- [HOW TO COMPLETE THIS TASK] Repeat the data below in full and exactly.
----
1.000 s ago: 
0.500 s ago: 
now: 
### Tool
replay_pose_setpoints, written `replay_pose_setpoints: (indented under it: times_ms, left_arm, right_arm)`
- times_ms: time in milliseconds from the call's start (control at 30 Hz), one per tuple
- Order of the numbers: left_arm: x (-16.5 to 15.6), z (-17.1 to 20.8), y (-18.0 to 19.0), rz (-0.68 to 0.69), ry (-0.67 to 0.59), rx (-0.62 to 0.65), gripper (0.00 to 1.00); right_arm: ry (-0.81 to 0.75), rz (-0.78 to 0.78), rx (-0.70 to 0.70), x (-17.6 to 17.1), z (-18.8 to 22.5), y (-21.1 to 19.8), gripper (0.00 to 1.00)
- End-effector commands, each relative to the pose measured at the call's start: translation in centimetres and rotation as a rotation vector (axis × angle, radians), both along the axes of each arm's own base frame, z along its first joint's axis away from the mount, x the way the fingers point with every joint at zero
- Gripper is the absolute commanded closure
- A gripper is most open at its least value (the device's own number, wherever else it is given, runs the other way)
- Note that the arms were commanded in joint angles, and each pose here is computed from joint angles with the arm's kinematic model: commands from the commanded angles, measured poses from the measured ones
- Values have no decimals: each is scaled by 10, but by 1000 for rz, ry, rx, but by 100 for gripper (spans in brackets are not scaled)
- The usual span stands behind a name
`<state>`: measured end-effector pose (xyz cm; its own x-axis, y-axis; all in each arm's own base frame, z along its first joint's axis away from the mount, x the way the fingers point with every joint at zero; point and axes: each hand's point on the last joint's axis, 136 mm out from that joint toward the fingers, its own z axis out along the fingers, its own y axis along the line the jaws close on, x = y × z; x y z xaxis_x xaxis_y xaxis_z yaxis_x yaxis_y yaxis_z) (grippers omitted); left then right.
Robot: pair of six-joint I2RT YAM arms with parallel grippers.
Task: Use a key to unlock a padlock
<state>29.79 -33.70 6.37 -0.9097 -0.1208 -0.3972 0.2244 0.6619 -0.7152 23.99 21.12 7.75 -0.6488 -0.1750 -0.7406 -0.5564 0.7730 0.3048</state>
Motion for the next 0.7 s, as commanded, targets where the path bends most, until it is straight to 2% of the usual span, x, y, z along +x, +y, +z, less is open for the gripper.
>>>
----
- [REPLY TO THE TASK]
1.000 s ago: 
0.500 s ago: 
now: 
### Tool
replay_pose_setpoints, written `replay_pose_setpoints: (indented under it: times_ms, left_arm, right_arm)`
- times_ms: time in milliseconds from the call's start (control at 30 Hz), one per tuple
- Order of the numbers: left_arm: x (-16.5 to 15.6), z (-17.1 to 20.8), y (-18.0 to 19.0), rz (-0.68 to 0.69), ry (-0.67 to 0.59), rx (-0.62 to 0.65), gripper (0.00 to 1.00); right_arm: ry (-0.81 to 0.75), rz (-0.78 to 0.78), rx (-0.70 to 0.70), x (-17.6 to 17.1), z (-18.8 to 22.5), y (-21.1 to 19.8), gripper (0.00 to 1.00)
- End-effector commands, each relative to the pose measured at the call's start: translation in centimetres and rotation as a rotation vector (axis × angle, radians), both along the axes of each arm's own base frame, z along its first joint's axis away from the mount, x the way the fingers point with every joint at zero
- Gripper is the absolute commanded closure
- A gripper is most open at its least value (the device's own number, wherever else it is given, runs the other way)
- Note that the arms were commanded in joint angles, and each pose here is computed from joint angles with the arm's kinematic model: commands from the commanded angles, measured poses from the measured ones
- Values have no decimals: each is scaled by 10, but by 1000 for rz, ry, rx, but by 100 for gripper (spans in brackets are not scaled)
- The usual span stands behind a name
`<state>`: measured end-effector pose (xyz cm; its own x-axis, y-axis; all in each arm's own base frame, z along its first joint's axis away from the mount, x the way the fingers point with every joint at zero; point and axes: each hand's point on the last joint's axis, 136 mm out from that joint toward the fingers, its own z axis out along the fingers, its own y axis along the line the jaws close on, x = y × z; x y z xaxis_x xaxis_y xaxis_z yaxis_x yaxis_y yaxis_z) (grippers omitted); left then right.
Robot: pair of six-joint I2RT YAM arms with parallel grippers.
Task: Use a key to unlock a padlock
<state>29.79 -33.70 6.37 -0.9097 -0.1208 -0.3972 0.2244 0.6619 -0.7152 23.99 21.12 7.75 -0.6488 -0.1750 -0.7406 -0.5564 0.7730 0.3048</state>
Motion for the next 0.7 s, as commanded, targets where the path bends most, until it is straight to 2% of the usual span, x, y, z along +x, +y, +z, less is open for the gripper.
>>>

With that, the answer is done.